Shrove Tuesday (Mardi Gras), Ash Wednesday: Christians enter the season of Lent

Rows of paczkis for Fat Tuesday

Paczkis for Shrove Tuesday, or Fat Tuesday (Mardi Gras). Photo by Kurman Communications LLC, courtesy of Flickr

TUESDAY, FEBRUARY 13 and WEDNESDAY, FEBRUARY 14: Western Christians officially enter the season of repentance on Ash Wednesday—this year, also Valentine’s Day—following any last indulgences made the day before, on Fat Tuesday, or Mardi Gras.

2024: According to the Catholic News Agency, this year’s convergence of Ash Wednesday and Valentine’s Day has several advantages. “I think the convergence of Ash Wednesday and Valentine’s Day can really show us how we’re supposed to do penance — not only as individuals, but in communion with others, and how our penance is always ordered toward our neighbor,” said Father Dustin Dought, executive director of the Secretariat of Divine Worship for the U.S. Conference of Catholic Bishops (USCCB) (read more here). Father Dought also adds: “So if a couple, say, were to have that [one large] meal in the evening, I think there’s something beautiful about, ‘Oh, I’m having a small breakfast or a small lunch; I’m eating in very small portions throughout my day out of love for God, but also because my beloved and I will enjoy our normal-sized meal together.’”

MARDI GRAS, FAT TUESDAY: PANCAKES & PACZKIS

pancake tower for mardi gras

Photo courtesy of Wikimedia Commons

Traditionally an opportunity for Christian households to cleanse their cupboards of butter and eggs in preparation for Lent, Mardi Gras (literally, “Fat Tuesday”) has evolved far beyond its simple, pancakes-and-paczkis roots. The food-laden traditions of Shrove Tuesday do still exist—in England, pancake races have been held continuously since the 15th century, and doughnut shops worldwide continue to bake millions of paczkis—but the elaborate festivities have morphed into mega-festivals across the globe. Whether it’s Carnival in Brazil, Carnevale in Italy or Mardi Gras in New Orleans, days-long events finally come to a close on Ash Wednesday, as Christians begin the 40 days of Lent.
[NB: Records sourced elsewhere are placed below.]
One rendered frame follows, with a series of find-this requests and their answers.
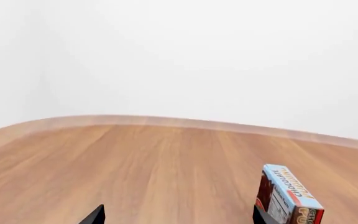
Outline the chocolate pudding box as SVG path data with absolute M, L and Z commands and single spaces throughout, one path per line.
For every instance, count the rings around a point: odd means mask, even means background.
M 254 206 L 279 224 L 321 224 L 323 206 L 286 167 L 265 164 Z

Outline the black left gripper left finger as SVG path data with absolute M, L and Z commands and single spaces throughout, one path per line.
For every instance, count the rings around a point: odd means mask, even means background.
M 90 214 L 88 214 L 79 224 L 104 224 L 105 211 L 104 205 L 101 204 L 96 207 Z

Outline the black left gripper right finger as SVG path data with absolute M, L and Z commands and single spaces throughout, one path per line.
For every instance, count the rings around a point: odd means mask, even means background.
M 267 212 L 256 205 L 254 206 L 252 219 L 254 224 L 279 224 L 279 222 L 274 220 Z

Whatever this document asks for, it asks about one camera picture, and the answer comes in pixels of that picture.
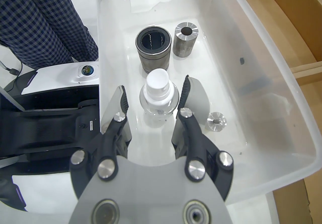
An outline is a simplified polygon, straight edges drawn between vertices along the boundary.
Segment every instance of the plaid pants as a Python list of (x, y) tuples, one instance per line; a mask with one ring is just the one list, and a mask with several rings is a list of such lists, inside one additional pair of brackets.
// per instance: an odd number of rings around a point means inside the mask
[(0, 44), (33, 69), (98, 58), (71, 0), (0, 0)]

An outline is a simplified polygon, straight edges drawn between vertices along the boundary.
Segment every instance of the small metal part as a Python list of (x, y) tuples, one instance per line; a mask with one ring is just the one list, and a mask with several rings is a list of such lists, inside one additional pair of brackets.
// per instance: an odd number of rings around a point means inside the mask
[(227, 120), (220, 112), (212, 112), (208, 115), (207, 124), (211, 131), (220, 132), (227, 126)]
[(190, 118), (192, 116), (192, 111), (189, 108), (181, 108), (180, 115), (184, 118)]
[(92, 214), (93, 224), (116, 224), (119, 220), (119, 207), (113, 200), (106, 199), (98, 203)]
[(192, 200), (186, 204), (183, 218), (184, 224), (210, 224), (209, 210), (198, 200)]
[(115, 163), (111, 159), (105, 159), (103, 160), (98, 168), (97, 168), (97, 173), (101, 179), (106, 179), (110, 177), (115, 170)]
[(85, 158), (85, 152), (84, 152), (84, 150), (77, 150), (71, 156), (70, 162), (73, 165), (78, 165), (78, 164), (81, 164), (83, 162), (84, 158)]
[(232, 156), (230, 156), (229, 153), (222, 151), (219, 154), (219, 159), (220, 162), (225, 166), (225, 167), (229, 167), (232, 164)]
[(187, 57), (191, 54), (199, 30), (193, 23), (183, 22), (176, 26), (173, 39), (173, 53), (178, 57)]
[(125, 120), (125, 114), (123, 112), (118, 112), (114, 115), (114, 121), (117, 121), (118, 123)]
[(149, 73), (157, 68), (168, 69), (171, 36), (164, 28), (150, 26), (143, 29), (137, 35), (135, 45), (145, 72)]
[(188, 172), (194, 179), (203, 179), (206, 174), (206, 169), (200, 161), (191, 160), (188, 165)]

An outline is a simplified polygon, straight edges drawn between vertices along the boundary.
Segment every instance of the glass bottle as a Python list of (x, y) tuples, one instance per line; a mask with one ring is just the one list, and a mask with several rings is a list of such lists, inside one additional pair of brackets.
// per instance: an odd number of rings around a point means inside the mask
[(171, 115), (179, 103), (177, 87), (169, 80), (166, 70), (158, 68), (146, 77), (140, 91), (142, 108), (153, 116)]

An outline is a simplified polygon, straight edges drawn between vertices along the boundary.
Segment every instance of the camera lens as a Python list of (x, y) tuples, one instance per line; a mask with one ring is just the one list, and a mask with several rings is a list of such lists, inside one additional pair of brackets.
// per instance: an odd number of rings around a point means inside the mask
[(93, 211), (93, 224), (116, 224), (119, 220), (119, 209), (113, 200), (101, 201)]
[(85, 65), (82, 69), (82, 74), (84, 76), (90, 76), (94, 72), (93, 66)]

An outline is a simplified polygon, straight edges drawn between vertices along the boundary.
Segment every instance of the metal screw head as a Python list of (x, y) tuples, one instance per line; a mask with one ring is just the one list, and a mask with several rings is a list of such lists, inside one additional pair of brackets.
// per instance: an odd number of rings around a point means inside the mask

Recipes! Shrimp gumbo, jambalaya and King Cake can be on your menu, with help from Food Network, Southern Living, Taste of Home and the New York Times.

FROM EPIPHANY TO FAT TUESDAY: CARNIVAL

Epiphany signals the official start of Carnival season, and Montevideo, Uruguay, festivities for Carnival begin in mid-January. In most cities, events typically begin one or two weeks prior to Fat Tuesday, with colorful parades, masquerade dress, festive music and, of course, plenty of sweet and fried breads. Whether it’s the Polish paczki, the English pancake or the Swedish semla, the tradition of using sugar, lard, butter and eggs on Fat Tuesday has as many cultural variations as nations that celebrate.

In the UK and Ireland, the week prior to Ash Wednesday is known as “Shrovetide,” ending on Shrove Tuesday and always involving pancakes. Shrove Tuesday is derived from the word shrive, which means “to confess.” The Christian Mardi Gras began in Medieval Europe, although Venice remains one of the most sought-after destinations for the holiday.

Did you know? “Carnival” derives from the Latin carne levare, which means, “to take away meat.”

Across the world, in Rio de Janeiro, Carnival has become such a massive event—so much so, in fact, that the country attracts 70 percent of its tourists during this time! Mardi Gras came to the United States in 1699, when French explorers Pierre and Jean-Baptiste Le Moyne were sent to defend France’s claim on the territory of Louisiane. Today, Mardi Gras reigns strong in New Orleans.

ashes Ash Wednesday

Receiving ashes on the forehead is traditional on Ash Wednesday. Photo courtesy of PickPik

REPENT AND BEGIN LENT ON ASH WEDNESDAY

In representation of the 40 days that Jesus spent fasting in the desert, most Christians observe the 40 days of Lent (excluding Sundays) in preparation for Easter. On Ash Wednesday, able adults fast and able Christians abstain from meat and practice repentance.

Records indicate that from the earliest centuries, the days preceding Jesus Christ’s death were filled with a solemnity of fasting and penitence. The custom of clergy placing ashes upon the foreheads of the faithful is rooted in the practice of doing so as a sign of mourning and repentance to God; traditionally, palm fronds from the previous year’s Palm Sunday are burned into ashes for Ash Wednesday services, and the ashes are then blessed. The Catholic Church permits ashes on the forehead for anyone who wishes to receive them—not just baptized Catholics—and the practice of ashes is kept by Catholics, Lutherans, Methodists and Anglicans.